§ **WHAT TO DO**
Output, without alteration, the first line of the entries and each line after it, stopping with the line that contains "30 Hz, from".

§ **EXERCISE MATERIAL**
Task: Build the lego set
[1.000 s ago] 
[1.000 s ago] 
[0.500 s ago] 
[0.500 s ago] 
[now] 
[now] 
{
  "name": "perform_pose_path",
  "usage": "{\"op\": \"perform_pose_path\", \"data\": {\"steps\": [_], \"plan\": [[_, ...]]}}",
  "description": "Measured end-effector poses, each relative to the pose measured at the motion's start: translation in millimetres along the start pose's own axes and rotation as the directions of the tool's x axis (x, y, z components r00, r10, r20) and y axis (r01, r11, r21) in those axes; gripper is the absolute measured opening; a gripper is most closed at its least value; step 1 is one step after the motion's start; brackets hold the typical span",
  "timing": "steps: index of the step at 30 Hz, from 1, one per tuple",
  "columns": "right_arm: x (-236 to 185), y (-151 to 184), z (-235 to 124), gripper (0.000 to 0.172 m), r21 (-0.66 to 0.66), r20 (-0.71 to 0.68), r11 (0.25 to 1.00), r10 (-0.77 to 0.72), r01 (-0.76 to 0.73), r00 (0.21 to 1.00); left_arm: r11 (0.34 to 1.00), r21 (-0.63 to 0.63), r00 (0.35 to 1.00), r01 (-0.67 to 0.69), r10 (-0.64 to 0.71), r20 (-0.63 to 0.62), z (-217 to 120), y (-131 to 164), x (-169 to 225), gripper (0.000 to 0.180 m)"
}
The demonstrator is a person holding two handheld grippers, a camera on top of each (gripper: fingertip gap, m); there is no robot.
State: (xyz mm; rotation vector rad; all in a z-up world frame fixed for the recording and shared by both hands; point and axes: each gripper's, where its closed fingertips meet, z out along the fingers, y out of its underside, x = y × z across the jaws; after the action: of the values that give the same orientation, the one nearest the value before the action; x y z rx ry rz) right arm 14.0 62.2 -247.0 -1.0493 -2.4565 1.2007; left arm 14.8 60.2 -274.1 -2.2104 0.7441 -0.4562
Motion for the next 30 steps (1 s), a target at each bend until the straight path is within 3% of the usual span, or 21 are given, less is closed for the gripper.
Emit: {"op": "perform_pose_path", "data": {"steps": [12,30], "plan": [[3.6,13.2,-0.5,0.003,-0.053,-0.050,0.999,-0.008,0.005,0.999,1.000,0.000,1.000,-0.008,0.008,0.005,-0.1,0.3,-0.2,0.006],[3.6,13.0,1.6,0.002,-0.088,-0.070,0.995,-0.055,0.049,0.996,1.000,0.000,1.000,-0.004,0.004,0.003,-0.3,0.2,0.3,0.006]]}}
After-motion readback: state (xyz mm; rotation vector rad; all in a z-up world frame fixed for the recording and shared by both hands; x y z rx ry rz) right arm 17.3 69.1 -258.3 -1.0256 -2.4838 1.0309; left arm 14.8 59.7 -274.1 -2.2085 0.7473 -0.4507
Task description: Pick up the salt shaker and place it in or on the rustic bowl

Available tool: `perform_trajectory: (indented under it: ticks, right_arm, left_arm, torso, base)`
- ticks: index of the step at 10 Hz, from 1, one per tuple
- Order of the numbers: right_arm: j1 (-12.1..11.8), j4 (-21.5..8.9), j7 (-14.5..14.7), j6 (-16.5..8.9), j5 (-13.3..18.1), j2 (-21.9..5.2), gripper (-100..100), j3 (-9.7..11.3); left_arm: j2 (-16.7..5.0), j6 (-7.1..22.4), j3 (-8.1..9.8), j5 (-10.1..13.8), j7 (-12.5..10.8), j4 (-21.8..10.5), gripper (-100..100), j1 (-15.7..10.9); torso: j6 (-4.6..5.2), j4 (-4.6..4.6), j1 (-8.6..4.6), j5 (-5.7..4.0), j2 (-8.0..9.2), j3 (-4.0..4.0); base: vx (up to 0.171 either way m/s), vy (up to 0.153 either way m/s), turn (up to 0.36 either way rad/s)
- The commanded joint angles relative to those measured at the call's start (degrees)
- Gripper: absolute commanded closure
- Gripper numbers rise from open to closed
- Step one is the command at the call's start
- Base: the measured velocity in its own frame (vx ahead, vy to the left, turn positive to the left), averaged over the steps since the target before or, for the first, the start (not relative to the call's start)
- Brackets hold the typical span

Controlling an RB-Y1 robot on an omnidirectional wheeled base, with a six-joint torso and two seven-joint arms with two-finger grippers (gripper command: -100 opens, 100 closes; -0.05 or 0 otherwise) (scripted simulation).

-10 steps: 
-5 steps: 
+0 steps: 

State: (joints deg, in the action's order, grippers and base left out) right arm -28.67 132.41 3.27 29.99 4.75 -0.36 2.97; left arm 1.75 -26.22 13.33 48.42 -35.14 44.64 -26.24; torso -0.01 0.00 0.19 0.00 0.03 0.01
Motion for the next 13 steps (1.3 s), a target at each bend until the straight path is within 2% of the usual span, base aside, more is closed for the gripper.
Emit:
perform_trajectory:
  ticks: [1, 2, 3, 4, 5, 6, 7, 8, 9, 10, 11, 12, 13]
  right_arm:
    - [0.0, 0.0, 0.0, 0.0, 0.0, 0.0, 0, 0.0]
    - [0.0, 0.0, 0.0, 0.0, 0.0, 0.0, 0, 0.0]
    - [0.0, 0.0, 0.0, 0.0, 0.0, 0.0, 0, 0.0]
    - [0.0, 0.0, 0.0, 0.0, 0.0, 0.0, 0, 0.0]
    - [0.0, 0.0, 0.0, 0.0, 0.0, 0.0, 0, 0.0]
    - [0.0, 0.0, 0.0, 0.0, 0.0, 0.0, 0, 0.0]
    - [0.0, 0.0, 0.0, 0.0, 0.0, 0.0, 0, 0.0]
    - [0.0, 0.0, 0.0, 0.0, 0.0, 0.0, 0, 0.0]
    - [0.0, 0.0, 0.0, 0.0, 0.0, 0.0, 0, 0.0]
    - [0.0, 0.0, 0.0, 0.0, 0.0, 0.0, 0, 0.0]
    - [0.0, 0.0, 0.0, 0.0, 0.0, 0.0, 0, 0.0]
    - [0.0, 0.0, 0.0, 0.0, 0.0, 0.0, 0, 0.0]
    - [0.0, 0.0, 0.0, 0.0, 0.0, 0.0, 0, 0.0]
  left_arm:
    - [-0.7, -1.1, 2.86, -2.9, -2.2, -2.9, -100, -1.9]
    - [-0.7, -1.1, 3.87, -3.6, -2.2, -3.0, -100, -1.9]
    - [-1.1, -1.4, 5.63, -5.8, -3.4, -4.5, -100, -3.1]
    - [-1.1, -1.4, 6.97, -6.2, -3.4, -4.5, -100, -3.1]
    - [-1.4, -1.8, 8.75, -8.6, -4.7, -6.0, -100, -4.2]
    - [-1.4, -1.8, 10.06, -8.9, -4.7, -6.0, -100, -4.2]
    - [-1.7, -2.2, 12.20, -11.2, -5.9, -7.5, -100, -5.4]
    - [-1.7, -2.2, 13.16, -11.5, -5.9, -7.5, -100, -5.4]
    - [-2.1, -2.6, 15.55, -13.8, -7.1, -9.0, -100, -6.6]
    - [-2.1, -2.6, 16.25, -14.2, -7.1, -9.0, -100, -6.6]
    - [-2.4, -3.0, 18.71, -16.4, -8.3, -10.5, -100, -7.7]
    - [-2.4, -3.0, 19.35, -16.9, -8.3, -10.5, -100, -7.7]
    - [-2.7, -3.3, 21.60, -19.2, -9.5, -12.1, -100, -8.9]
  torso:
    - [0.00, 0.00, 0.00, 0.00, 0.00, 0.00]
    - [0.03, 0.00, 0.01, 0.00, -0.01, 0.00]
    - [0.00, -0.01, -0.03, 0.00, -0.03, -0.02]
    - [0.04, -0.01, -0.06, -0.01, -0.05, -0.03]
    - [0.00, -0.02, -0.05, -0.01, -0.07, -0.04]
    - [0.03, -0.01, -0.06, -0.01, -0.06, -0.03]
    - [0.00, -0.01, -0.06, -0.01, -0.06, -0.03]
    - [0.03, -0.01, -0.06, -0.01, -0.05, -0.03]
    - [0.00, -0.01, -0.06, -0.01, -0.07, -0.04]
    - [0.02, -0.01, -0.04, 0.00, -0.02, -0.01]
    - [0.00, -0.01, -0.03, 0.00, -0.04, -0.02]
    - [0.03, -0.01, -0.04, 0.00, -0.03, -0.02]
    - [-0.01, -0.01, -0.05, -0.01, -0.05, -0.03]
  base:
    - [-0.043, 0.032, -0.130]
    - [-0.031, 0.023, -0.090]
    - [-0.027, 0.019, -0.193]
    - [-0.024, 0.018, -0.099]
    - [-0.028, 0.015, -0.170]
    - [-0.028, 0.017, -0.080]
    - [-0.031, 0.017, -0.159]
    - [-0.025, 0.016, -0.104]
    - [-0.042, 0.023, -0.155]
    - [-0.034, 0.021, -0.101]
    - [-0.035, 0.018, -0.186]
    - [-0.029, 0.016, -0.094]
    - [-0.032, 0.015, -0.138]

§ **ANSWER SPACE**
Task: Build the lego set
[1.000 s ago] 
[1.000 s ago] 
[0.500 s ago] 
[0.500 s ago] 
[now] 
[now] 
{
  "name": "perform_pose_path",
  "usage": "{\"op\": \"perform_pose_path\", \"data\": {\"steps\": [_], \"plan\": [[_, ...]]}}",
  "description": "Measured end-effector poses, each relative to the pose measured at the motion's start: translation in millimetres along the start pose's own axes and rotation as the directions of the tool's x axis (x, y, z components r00, r10, r20) and y axis (r01, r11, r21) in those axes; gripper is the absolute measured opening; a gripper is most closed at its least value; step 1 is one step after the motion's start; brackets hold the typical span",
  "timing": "steps: index of the step at 30 Hz, from 1, one per tuple",

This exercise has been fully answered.